Problem to solve:
Taking each line of the records in turn, count those containing "image" and report only the number.

(Records contained in a dataset)

• • • • • • •

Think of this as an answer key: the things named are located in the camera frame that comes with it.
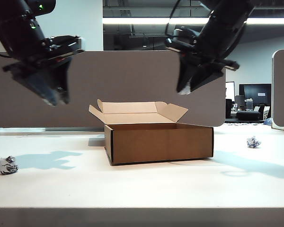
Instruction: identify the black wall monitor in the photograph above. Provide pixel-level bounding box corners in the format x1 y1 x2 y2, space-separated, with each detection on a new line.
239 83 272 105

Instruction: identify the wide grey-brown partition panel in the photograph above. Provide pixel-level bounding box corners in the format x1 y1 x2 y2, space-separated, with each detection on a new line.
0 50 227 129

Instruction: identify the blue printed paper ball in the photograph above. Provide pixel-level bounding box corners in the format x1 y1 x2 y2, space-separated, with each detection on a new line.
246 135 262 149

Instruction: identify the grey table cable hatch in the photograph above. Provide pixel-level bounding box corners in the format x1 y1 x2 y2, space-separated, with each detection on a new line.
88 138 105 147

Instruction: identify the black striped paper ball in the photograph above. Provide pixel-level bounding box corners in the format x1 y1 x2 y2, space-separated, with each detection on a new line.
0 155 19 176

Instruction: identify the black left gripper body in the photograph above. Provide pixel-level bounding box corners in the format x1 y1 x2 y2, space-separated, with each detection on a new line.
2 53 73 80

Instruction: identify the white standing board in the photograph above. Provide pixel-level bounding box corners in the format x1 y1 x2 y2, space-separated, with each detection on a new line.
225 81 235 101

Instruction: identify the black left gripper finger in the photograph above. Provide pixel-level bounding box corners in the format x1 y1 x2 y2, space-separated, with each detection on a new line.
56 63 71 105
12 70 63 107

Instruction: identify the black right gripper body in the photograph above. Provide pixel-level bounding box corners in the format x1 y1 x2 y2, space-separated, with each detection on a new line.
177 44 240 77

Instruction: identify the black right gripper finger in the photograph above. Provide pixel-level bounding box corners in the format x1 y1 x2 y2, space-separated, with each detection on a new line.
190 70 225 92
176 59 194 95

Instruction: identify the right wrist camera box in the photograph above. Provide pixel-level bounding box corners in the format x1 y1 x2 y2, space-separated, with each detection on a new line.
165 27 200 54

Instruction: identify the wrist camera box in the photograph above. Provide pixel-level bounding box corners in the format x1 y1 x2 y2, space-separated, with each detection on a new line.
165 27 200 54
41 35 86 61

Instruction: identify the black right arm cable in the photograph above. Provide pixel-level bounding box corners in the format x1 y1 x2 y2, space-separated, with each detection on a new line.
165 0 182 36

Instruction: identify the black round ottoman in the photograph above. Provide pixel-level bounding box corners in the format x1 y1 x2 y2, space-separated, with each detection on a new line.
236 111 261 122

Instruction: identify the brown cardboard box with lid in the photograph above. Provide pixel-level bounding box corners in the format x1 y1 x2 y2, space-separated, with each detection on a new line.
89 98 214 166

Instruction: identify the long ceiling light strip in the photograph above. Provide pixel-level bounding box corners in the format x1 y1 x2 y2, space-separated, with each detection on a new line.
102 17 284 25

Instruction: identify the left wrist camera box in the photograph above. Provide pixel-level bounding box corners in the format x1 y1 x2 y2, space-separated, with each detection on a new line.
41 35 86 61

• • • • • • •

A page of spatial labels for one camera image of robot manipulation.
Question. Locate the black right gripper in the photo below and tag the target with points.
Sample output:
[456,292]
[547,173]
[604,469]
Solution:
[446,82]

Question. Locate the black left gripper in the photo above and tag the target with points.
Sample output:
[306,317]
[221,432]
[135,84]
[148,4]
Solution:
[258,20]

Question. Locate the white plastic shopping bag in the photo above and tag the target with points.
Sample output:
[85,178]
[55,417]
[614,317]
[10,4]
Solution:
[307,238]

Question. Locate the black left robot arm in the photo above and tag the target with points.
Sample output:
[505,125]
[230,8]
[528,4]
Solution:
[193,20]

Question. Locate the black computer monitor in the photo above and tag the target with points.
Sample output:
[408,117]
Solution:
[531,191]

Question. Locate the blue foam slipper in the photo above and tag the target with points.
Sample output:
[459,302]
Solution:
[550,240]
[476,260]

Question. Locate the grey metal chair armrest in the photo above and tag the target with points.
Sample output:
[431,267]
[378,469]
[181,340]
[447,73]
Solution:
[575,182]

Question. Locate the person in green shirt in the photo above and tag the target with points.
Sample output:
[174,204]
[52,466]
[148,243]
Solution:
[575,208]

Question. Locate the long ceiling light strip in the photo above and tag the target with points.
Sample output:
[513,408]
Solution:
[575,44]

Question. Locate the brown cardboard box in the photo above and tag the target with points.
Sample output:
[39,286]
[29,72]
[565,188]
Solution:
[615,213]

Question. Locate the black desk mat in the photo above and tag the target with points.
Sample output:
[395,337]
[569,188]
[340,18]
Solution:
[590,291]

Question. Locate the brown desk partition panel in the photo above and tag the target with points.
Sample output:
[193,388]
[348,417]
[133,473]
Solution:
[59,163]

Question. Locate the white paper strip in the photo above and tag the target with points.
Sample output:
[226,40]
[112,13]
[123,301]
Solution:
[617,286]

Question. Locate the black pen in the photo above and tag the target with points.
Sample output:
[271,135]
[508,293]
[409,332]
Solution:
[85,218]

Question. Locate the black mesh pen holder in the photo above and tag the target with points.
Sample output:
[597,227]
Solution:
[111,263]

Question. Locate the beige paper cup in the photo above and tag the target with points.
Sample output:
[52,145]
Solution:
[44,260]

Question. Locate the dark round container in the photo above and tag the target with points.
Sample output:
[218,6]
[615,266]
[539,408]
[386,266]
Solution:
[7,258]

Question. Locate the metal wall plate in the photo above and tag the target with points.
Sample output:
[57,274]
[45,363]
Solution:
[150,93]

• • • • • • •

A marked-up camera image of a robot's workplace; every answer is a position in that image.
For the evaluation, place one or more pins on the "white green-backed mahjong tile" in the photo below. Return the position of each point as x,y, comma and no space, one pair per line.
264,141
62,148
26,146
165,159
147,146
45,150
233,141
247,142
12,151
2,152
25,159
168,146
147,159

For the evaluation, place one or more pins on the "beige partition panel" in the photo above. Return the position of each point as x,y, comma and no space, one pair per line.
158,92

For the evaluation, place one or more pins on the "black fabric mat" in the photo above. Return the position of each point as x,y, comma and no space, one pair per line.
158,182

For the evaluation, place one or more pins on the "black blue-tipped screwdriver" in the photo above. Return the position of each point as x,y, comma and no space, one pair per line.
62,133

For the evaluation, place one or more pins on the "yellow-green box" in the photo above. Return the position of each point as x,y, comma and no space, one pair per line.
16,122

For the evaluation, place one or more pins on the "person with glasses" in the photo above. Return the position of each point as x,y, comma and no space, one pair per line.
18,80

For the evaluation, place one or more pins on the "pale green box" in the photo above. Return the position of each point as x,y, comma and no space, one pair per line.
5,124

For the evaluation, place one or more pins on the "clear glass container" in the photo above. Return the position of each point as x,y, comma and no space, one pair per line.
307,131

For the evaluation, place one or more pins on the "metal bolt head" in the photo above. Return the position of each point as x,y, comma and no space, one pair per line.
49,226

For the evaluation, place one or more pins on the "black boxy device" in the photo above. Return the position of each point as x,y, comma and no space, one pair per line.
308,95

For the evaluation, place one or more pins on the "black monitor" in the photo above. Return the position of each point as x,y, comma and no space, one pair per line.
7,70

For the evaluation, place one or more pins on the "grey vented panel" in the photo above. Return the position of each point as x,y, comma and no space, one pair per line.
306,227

• • • • • • •

Solution for this exercise:
2